Si sentono vari testi, si dà mandato di cattura per Nicolò Bastardo che è latitante e più volte il Baricello con li birri si apposta in Calice dove si dice si nasconda il ricercato, ma senza risultato.
Lunedì 6 Dicembre 1653 (terminato il processo) Il Capitano di Giustizia don Alfonso de la Peña (siamo sotto il Regno di Spagna) pronuncia la seguente condanna in contumacia, definitiva, seduto sulla cattedra davanti alla porta del Tribunale Criminale del Finale “premisso sono tubae”, dopo i rituali squilli di tromba.
“l’abbiamo condannato e lo condanniamo alla pena della forca, in modo tale che in qualunque tempo futuro, se mai giungerà in mano alla giustizia venga condotto nel luogo solito delle esecuzioni venga appeso alla forca con una corda finché muoia di morte naturale. E in oltre l’abbiamo condannato e lo condanniamo alla confisca dei beni in favore della Regia Camera, e lo abbiamo bandito e lo bandiamo da tutto il territorio del Marchesato del Finale e delle Langhe”.

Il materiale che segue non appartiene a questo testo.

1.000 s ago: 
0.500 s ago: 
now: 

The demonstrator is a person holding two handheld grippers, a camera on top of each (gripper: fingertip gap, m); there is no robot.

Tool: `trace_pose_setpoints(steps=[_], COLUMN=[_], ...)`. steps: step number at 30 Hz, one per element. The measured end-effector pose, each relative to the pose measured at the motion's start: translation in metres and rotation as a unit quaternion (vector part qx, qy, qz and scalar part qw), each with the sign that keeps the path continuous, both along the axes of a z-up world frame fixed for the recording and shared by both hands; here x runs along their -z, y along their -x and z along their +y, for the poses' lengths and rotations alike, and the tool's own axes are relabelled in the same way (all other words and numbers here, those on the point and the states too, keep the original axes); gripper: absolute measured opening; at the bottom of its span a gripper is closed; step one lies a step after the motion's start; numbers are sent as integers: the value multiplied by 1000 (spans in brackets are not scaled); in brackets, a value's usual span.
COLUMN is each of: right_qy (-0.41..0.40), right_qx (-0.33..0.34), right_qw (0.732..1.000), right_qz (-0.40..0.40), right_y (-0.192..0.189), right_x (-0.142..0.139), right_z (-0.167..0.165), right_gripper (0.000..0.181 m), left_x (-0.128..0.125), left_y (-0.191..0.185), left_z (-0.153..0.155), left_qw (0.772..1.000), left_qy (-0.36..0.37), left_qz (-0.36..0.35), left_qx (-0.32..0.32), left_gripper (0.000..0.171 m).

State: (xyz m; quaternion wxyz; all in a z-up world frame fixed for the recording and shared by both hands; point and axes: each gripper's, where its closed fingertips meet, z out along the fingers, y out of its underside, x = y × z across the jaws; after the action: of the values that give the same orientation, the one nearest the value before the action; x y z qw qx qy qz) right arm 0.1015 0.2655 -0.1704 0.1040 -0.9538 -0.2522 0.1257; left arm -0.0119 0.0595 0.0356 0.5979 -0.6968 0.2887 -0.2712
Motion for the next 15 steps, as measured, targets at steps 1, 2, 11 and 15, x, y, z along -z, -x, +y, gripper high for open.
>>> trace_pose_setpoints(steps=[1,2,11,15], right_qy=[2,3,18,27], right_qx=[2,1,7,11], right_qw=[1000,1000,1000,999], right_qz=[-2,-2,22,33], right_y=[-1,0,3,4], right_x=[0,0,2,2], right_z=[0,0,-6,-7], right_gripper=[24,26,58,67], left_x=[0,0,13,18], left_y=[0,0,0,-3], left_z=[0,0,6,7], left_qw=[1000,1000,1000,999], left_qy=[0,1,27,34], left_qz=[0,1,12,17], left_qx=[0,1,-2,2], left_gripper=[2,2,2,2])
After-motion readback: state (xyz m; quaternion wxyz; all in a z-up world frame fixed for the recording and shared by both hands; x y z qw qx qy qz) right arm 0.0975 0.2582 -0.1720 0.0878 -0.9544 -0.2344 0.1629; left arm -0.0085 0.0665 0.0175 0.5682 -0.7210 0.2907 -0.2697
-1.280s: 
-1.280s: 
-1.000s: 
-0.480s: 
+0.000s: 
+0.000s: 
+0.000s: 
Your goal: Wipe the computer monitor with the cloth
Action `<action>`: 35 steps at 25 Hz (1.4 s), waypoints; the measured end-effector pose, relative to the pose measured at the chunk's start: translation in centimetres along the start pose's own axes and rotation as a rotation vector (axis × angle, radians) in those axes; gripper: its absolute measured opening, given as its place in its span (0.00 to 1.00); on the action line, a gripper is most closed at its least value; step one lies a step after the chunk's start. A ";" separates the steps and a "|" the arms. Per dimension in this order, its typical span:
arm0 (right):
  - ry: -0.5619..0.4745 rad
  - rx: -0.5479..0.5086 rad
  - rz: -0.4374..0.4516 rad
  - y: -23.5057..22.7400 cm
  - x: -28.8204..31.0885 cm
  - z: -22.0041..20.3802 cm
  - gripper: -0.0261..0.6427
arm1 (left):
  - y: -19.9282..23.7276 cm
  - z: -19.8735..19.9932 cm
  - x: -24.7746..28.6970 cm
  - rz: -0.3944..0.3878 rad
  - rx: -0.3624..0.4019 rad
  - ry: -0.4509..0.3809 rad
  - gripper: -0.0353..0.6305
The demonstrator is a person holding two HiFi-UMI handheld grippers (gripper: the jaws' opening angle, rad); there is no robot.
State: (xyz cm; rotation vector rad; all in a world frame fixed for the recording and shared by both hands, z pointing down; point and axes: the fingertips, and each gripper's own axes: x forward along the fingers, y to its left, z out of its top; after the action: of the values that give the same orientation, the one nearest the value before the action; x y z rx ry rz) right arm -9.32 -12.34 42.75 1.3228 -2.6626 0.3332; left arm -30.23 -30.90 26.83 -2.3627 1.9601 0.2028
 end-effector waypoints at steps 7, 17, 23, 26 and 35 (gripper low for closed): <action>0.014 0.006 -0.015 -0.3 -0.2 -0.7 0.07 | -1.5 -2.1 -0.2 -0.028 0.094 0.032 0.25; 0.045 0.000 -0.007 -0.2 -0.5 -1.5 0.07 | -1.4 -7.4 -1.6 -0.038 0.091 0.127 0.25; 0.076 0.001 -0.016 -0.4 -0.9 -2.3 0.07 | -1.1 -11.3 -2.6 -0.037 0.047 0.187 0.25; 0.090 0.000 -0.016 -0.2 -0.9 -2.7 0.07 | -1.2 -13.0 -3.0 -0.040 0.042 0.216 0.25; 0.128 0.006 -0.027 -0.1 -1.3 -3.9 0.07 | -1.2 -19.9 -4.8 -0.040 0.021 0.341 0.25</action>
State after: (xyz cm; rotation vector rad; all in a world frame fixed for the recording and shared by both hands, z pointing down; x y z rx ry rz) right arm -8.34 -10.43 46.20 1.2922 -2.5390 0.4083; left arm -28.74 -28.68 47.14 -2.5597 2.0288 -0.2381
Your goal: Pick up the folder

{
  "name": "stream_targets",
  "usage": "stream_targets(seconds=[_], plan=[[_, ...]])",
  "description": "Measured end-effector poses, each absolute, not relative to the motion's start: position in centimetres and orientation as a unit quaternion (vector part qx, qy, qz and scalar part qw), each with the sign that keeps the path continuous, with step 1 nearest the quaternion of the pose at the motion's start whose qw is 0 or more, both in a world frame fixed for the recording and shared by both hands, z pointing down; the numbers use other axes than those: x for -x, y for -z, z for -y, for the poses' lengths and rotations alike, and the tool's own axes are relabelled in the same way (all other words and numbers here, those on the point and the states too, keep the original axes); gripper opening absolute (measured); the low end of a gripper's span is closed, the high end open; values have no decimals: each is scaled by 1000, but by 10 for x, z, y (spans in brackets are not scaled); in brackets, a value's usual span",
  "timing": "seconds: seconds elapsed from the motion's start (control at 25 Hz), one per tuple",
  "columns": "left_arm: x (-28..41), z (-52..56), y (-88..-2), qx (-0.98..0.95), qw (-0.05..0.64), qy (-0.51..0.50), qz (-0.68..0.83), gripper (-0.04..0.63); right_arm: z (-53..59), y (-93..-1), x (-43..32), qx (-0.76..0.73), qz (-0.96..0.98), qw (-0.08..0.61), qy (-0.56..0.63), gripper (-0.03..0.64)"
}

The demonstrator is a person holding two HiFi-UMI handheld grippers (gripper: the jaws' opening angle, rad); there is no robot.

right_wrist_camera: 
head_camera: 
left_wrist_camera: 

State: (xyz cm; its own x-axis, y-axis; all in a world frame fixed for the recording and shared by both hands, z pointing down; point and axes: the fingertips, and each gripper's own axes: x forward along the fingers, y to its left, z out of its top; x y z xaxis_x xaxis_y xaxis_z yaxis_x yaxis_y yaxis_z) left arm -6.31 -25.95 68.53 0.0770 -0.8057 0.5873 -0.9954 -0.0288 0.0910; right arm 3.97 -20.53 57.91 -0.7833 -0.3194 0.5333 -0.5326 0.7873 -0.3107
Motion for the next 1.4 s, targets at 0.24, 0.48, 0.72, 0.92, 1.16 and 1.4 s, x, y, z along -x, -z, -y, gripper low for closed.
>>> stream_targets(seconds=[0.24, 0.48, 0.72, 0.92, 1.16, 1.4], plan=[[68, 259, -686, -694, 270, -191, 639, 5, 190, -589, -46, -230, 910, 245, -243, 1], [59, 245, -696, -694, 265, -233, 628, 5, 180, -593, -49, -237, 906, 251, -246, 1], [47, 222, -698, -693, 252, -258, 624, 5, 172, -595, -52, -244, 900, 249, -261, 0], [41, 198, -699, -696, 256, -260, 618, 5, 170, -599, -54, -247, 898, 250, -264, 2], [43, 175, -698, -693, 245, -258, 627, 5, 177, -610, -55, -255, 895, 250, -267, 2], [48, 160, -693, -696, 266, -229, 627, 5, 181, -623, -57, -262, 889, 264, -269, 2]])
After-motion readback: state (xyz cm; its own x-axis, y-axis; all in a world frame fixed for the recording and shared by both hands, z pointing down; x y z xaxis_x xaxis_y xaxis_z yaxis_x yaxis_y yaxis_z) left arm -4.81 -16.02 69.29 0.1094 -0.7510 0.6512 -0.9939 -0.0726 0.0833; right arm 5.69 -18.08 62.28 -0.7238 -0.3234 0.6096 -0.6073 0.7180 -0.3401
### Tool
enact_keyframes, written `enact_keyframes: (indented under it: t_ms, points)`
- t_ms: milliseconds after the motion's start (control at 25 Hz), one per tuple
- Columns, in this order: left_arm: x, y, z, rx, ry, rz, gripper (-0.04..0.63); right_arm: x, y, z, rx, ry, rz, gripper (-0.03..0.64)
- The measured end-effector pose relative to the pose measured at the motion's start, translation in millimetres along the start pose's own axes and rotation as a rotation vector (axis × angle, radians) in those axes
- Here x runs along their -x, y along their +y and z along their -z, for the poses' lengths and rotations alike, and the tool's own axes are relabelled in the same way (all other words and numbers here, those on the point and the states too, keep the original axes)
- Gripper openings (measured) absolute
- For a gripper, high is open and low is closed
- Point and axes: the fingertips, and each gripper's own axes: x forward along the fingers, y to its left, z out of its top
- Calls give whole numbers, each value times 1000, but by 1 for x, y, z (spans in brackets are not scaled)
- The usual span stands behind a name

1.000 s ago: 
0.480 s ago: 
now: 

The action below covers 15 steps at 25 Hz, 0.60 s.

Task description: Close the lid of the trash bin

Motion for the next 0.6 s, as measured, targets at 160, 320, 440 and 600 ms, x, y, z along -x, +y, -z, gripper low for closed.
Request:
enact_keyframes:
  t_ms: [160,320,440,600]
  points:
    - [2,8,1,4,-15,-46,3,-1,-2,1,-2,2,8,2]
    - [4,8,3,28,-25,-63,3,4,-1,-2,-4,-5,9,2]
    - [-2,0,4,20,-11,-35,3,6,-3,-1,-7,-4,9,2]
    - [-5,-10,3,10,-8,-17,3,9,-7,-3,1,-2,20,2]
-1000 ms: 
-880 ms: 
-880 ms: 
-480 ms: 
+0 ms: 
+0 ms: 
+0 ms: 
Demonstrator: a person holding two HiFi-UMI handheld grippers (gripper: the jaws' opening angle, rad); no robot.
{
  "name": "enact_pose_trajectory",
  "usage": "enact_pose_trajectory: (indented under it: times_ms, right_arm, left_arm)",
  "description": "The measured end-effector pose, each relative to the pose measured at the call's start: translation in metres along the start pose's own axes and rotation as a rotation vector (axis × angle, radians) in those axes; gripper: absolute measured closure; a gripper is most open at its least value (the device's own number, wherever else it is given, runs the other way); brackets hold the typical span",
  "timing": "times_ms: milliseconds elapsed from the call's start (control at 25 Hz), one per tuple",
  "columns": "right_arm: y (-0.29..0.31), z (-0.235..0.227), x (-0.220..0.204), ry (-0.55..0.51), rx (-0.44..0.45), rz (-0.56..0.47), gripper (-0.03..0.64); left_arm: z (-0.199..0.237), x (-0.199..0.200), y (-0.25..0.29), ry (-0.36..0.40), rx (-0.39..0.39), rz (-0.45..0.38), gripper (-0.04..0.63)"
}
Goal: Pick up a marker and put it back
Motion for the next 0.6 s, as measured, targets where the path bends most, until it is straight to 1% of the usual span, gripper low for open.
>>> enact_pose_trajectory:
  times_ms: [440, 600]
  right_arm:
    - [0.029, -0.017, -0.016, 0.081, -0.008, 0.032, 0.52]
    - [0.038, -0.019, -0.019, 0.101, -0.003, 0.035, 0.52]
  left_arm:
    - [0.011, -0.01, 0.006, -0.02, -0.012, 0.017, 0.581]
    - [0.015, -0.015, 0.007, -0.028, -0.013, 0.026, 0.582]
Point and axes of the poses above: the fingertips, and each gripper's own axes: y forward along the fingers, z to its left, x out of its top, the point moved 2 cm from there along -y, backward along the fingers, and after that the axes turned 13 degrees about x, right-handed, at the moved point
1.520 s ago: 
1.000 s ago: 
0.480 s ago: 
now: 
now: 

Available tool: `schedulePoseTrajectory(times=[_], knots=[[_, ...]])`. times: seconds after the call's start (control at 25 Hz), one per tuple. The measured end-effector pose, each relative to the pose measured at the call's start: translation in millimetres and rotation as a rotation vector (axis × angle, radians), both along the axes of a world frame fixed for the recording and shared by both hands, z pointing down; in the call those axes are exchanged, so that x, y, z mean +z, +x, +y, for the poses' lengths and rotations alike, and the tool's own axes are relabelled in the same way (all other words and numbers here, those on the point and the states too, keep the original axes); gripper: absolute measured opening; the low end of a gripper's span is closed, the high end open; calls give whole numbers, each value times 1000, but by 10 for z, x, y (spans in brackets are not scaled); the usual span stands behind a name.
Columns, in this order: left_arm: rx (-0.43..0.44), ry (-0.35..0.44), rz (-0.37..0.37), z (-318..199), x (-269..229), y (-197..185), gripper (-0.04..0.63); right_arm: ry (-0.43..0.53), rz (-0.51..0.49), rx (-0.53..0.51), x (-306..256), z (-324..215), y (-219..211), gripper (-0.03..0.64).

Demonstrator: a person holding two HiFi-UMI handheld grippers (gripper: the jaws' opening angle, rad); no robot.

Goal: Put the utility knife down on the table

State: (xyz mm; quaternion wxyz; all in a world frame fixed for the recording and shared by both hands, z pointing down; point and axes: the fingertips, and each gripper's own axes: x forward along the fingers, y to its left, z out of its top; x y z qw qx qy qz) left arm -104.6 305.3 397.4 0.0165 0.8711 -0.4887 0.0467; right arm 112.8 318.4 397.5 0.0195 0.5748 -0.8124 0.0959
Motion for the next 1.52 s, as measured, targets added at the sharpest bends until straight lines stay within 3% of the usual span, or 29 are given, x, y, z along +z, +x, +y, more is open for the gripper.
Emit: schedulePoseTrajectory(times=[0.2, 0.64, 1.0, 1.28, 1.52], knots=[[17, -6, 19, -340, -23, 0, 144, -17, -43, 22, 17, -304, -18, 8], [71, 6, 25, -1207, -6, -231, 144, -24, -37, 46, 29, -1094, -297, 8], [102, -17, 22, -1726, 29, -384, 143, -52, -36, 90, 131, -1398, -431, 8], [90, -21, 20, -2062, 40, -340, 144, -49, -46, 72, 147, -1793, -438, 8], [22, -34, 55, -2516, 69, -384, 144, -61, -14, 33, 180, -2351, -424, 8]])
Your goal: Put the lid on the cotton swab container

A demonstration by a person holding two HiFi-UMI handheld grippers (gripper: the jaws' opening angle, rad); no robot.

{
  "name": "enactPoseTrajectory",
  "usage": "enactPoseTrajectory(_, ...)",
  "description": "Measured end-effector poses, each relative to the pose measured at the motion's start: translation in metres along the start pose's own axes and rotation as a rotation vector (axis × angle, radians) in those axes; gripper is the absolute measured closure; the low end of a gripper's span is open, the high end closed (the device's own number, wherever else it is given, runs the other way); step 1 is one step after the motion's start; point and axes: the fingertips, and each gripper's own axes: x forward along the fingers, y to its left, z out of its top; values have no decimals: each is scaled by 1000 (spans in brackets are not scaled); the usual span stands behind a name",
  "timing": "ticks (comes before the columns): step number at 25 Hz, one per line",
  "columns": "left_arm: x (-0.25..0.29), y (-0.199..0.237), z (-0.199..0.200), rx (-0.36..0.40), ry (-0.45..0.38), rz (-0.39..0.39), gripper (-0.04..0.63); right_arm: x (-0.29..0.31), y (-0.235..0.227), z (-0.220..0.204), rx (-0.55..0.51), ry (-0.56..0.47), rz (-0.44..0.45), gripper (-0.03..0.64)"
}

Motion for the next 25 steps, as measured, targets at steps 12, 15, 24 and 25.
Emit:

Copia della sentenza viene affissa nei soliti posti del Borgo, e presso la casa del condannato, dal pubblico banditore, e dopo la sua lettura “ad alta et inteleggibile voce” e dopo i soliti squilli di tromba.
Anni dopo la moglie del condannato inoltra domanda di grazia presso il re di Spagna e dopo lungo iter burocratico (con relazioni, dichiarazioni, lettere, etc…) in data 10 Dicembre 1672 arriva al Capitano di Giustizia, perché lo esegua, il regio indulto che stabilisce che il Nicolò Bastardo, graziato: “NON ESSE ULTERIUS MOLESTANDUM” cioè “NON DEBBA PIÙ ESSERE INFASTIDITO” dalla giustizia.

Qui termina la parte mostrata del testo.